Правильнее всего искать ответ на этот вопрос в истории средневековой Церкви, на счету у которой мы обычно слишком опрометчиво числим лишь инквизицию, цензуру и костры: даже они – свидетели рождения и наследники именно юридической мысли в рамках церковной политики и христианской религии. В середине XI века ряд сознательных кардиналов и понтификов взялись за планомерную борьбу за моральное очищение Церкви и, одновременно, освобождение ее от излишнего, как им казалось, влияния мирян. По имени самого радикального из реформаторов – Григория VII (1073–1085) – реформу называют сегодня Григорианской. Результатом борьбы трех поколений кардиналов, аббатов и епископов стало более четкое, чем раньше, отделение клира от мира, церковной власти от светской, папства от Империи, интересов религии от быта, Спасения – от земных удобств. Повторяя слова Христа о том, что царство Его не от мира сего, Церковь опиралась не только на Евангелие, но и на солидную традицию собирания разного рода правил – «канонов», – регулировавших едва ли не все стороны жизни ее служителей. Необходимость же их систематизации, борьба за свободную инвеституру (то есть поставление) епископов и за верховенство Римской кафедры самой логикой событий потребовали возрождения рациональной работы как с этими канонами, так и с вновь открытым в 1070-х годах юстиниановским «Сводом гражданского права».
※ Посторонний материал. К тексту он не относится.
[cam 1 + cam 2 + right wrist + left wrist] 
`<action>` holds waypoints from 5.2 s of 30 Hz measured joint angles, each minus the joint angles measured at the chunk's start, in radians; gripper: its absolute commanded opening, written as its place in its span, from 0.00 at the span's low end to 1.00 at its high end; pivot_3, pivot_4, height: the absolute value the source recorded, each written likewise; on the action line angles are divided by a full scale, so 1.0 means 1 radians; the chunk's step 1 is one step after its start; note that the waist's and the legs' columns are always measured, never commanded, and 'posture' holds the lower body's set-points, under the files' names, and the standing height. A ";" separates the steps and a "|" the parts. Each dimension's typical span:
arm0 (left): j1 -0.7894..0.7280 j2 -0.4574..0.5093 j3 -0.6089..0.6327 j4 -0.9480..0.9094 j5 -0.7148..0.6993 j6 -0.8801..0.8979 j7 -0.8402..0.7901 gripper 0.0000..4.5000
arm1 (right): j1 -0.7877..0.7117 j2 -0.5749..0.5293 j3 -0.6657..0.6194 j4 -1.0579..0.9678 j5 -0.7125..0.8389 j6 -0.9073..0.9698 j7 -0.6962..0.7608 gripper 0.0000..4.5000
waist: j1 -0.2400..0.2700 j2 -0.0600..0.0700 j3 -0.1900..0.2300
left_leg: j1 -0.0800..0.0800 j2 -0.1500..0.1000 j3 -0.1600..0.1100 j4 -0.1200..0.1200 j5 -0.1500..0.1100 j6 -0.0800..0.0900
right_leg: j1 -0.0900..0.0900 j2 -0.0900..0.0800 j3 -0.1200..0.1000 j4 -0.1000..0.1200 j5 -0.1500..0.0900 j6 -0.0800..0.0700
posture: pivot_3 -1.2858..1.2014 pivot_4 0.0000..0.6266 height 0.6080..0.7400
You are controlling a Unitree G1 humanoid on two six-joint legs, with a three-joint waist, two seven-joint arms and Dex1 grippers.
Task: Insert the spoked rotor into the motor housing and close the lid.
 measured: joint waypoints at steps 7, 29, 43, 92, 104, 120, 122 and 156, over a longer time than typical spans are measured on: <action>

Результатом борьбы трех поколений кардиналов, аббатов и епископов стало более четкое, чем раньше, отделение клира от мира, церковной власти от светской, папства от Империи.
На протяжении столетий, начиная с апостольских времен, именно Церковь как универсальный институт стремилась унифицировать не только догму, не только веру, но и норму жизни и мораль. Естественно, эта вековая работа не могла не коснуться всего христианского общества. Естественно, миряне нередко влияли на внутрицерковные дела и решения, принимавшиеся соборами или конкретными иерархами. Таким образом, церковное, каноническое право (иногда их различают) в реальности касалось всех. Но именно реформаторы XI века, возможно, не ожидая того, сделали решительный шаг на пути рационализации как христианской догматики, так и правовой культуры. Когда Григорий VII претендовал на то, что он «носит право в сердце своем» и что, следовательно, именно папа может создавать законы, а не только их исполнять, это многим еще могло показаться непозволительным вмешательством наследника Петра в дела не только королевств, но и братских церквей, пусть и признающих его авторитет и высшее достоинство. В устройстве Церкви, как и в светском феодальном мире, тенденции к равноправию и независимости всегда были довольно сильными. Даже понтифику требовалось доказать, почему милые именно его курии нормы должны быть применимыми повсюду, если дело не касалось богослужения или календаря.
Церковь как универсальный институт стремилась унифицировать не только догму, не только веру, но и норму жизни и мораль. Эта вековая работа не могла не коснуться всего христианского общества.
Неслучайно папы XI–XIV веков были активными законодателями, выражая свою волю в декреталиях и буллах. Многие из них церковную карьеру начинали именно с юридического образования, что, естественно, накладывало отпечаток и на богословие, и на традиционную заботу о пастве, и на отношения с миром. При курии, при соборных школах масштаба Шартра, а затем в зарождавшихся повсюду университетах появились профессиональные глоссаторы. Они толковали и согласовывали старые и новые каноны. В XI веке Ив Шартрский, а в XIII веке Раймунд Пеньяфортский даже вышли в святые. Святые юристы… Эти ученые, первые профессора юриспруденции, были одновременно и практиками: выступали в судах, защищали интересы конкретных духовных и светских властителей и разрешали тяжбы их подданных. Кроме того, нередко они прекрасно владели словом и латинским пером, что давало возрожденной науке авторитет красноречия и изящной словесности. Правовые казусы нередко становились предметом остроумного разбора как в аудиториях, так и в специальных трактатах, давали пищу писателям и поэтам. Достаточно напомнить, что юристами были, например, Данте и Петрарка. Вместе с тем в школьных аудиториях и в судах юридическая мысль обретала тонкость и ясность, о какой обычные формы разбирательств не могли и мечтать. А это значит, что решать конкретные коллизии в епископских и иных судах, руководствуясь нормами канонического права, стало эффективнее и надежнее, чем по старинке.